Page MenuHomePhabricator

RCFeed should include change tags
Open, MediumPublic

Description

Author: matthew.britton

Description:
Currently, the irc.wikimedia.org and RCStream feeds do not contain any information about change tags.

Given that

  • change tags can be (and are) applied after the change is made
  • feed lines are already too long sometimes
  • preserving backwards compatibility with existing clients is important

the act of tagging would need to be sent to the feed as a separate line, in contrast to Recent Changes where tags are displayed alongside changes.

All feed clients that I am aware of apply line-based pattern matching and ignore unrecognized lines, so this should not break anything.

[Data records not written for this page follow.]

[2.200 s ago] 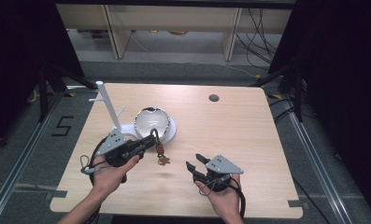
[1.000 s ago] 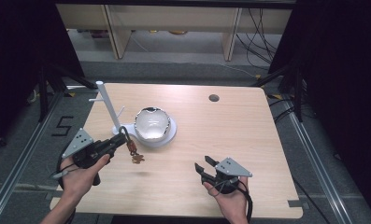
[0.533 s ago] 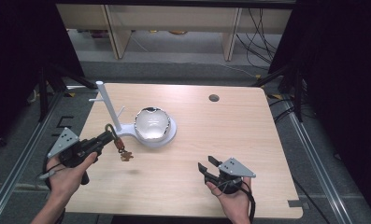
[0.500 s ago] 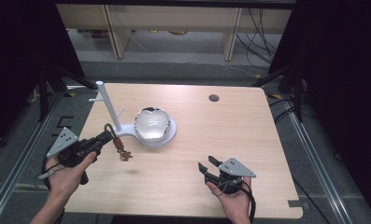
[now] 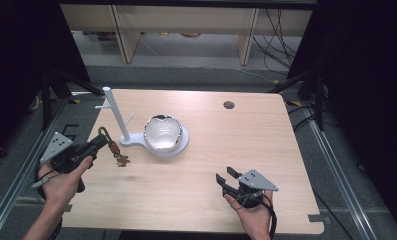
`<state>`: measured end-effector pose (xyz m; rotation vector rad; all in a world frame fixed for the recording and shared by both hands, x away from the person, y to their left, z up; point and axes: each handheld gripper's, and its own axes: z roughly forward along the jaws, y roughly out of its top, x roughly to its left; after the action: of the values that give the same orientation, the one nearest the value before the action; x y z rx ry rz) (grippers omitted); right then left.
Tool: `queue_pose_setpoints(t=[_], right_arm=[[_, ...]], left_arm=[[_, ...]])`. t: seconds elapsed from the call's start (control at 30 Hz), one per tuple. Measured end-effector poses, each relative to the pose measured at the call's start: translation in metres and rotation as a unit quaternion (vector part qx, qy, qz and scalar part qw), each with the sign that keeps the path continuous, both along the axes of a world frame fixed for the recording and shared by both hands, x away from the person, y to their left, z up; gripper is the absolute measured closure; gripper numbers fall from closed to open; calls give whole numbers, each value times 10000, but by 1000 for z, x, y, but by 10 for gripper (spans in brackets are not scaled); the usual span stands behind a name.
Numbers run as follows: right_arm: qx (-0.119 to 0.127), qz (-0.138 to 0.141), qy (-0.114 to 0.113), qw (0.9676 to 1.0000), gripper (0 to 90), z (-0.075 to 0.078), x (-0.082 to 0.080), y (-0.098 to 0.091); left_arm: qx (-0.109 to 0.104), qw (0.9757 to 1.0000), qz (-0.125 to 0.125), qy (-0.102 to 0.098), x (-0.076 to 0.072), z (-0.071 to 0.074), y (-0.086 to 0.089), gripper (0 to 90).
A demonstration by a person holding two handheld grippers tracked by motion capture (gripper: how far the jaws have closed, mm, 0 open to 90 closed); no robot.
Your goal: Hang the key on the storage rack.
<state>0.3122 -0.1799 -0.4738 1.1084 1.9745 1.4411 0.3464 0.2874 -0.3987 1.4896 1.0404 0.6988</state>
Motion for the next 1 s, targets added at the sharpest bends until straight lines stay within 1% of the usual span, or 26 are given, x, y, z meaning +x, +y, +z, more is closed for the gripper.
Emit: queue_pose_setpoints(t=[0.03, 0.13, 0.17, 0.2, 0.27, 0.33, 0.37, 0.4, 0.43, 0.7, 0.8, 0.87, 1.0], right_arm=[[-75, -62, 18, 10000, 523, 1, -1, -1], [-42, -63, 22, 10000, 523, 0, -1, -2], [-76, -12, 41, 10000, 523, -1, 0, -3], [-57, -33, 59, 10000, 523, -1, -1, -2], [-21, -52, 73, 10000, 522, -1, -1, -2], [-6, -54, 71, 10000, 521, 0, -1, -2], [-43, -55, 32, 10000, 521, -1, -1, -2], [-40, -51, 32, 10000, 520, -1, -1, -2], [-40, -51, 35, 10000, 521, -1, -1, -2], [-32, -54, 51, 10000, 521, -1, -1, -2], [-31, -61, 57, 10000, 520, -1, -1, -2], [-24, -89, 67, 9999, 520, -1, -2, -2], [-64, -82, 14, 9999, 519, -1, -2, -3]], left_arm=[[22, 10000, 52, -13, 1, 0, 2, 836], [54, 9999, 112, -40, 3, 1, 6, 837], [94, 9998, 170, -48, 6, 2, 8, 836], [118, 9997, 221, -50, 7, 2, 10, 837], [123, 9996, 242, -55, 8, 2, 11, 837], [116, 9994, 332, -44, 13, 2, 16, 837], [114, 9993, 352, -39, 14, 3, 17, 836], [114, 9993, 352, -39, 14, 3, 17, 836], [118, 9991, 405, -55, 16, 3, 18, 836], [147, 9983, 560, -37, 24, 2, 22, 836], [177, 9979, 622, -30, 27, 2, 22, 836], [240, 9973, 692, -30, 30, 2, 23, 836], [232, 9969, 748, -48, 34, 1, 24, 836]])
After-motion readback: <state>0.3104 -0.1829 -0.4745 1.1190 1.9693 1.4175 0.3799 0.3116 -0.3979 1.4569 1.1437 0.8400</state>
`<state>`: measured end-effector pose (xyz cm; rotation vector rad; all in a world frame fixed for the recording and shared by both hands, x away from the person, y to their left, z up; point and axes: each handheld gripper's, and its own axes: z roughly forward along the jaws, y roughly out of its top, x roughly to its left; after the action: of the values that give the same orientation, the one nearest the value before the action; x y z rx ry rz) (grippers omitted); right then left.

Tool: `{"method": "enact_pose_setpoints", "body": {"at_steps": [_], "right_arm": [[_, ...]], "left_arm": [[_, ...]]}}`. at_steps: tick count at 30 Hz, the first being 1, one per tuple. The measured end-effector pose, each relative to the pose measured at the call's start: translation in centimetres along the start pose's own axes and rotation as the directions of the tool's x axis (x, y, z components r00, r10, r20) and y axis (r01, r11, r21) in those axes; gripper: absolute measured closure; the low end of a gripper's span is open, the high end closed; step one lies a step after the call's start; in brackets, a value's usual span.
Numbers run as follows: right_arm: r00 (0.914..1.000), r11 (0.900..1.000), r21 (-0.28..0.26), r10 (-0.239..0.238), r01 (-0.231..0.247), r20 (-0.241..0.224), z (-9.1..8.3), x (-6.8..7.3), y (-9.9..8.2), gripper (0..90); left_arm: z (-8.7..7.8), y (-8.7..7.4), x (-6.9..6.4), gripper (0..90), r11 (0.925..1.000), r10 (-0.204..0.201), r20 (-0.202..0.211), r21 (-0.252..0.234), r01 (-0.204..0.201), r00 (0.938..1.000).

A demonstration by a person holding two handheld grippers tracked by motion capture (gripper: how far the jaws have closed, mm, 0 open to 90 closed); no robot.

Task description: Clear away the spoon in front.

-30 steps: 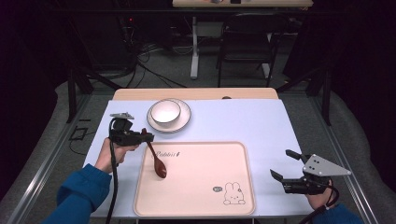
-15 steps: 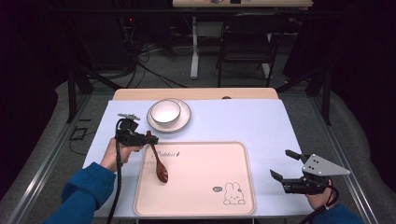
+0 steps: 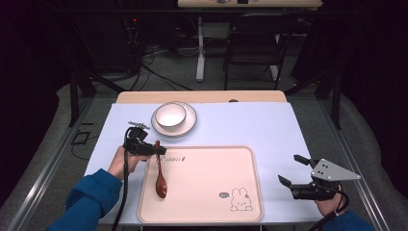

See related T20080, which requests that the AbuseFilter extension includes details of filter hits. Since change tags are a core feature, it would be cleaner to include this in core, and not have to re-implement it for any other extensions that start using change tags.


This is mostly a task for RCFeed as emitted from MediaWiki core. This is not a task for RCStream or EventBus, those interfaces will naturally contain this as part of the core RCFeed format.

Event Timeline

bzimport raised the priority of this task from to Low.Nov 21 2014, 10:57 PM
bzimport set Reference to bz22509.
bzimport added a subscriber: Unknown Object (MLST).

No point IMHO. I would direct efforts to bug 17450.

matthew.britton wrote:

(In reply to comment #1)

No point IMHO. I would direct efforts to bug 17450.

How would that resolve this? Implementing that feature request would change the UDP output format from one intended for IRC to one intended for XMPP, and send it to a Wikimedia XMPP server. You wouldn't get any additional information beyond what is already being sent to IRC.

matthew.britton wrote:

(In reply to comment #2)

(In reply to comment #1)

No point IMHO. I would direct efforts to bug 17450.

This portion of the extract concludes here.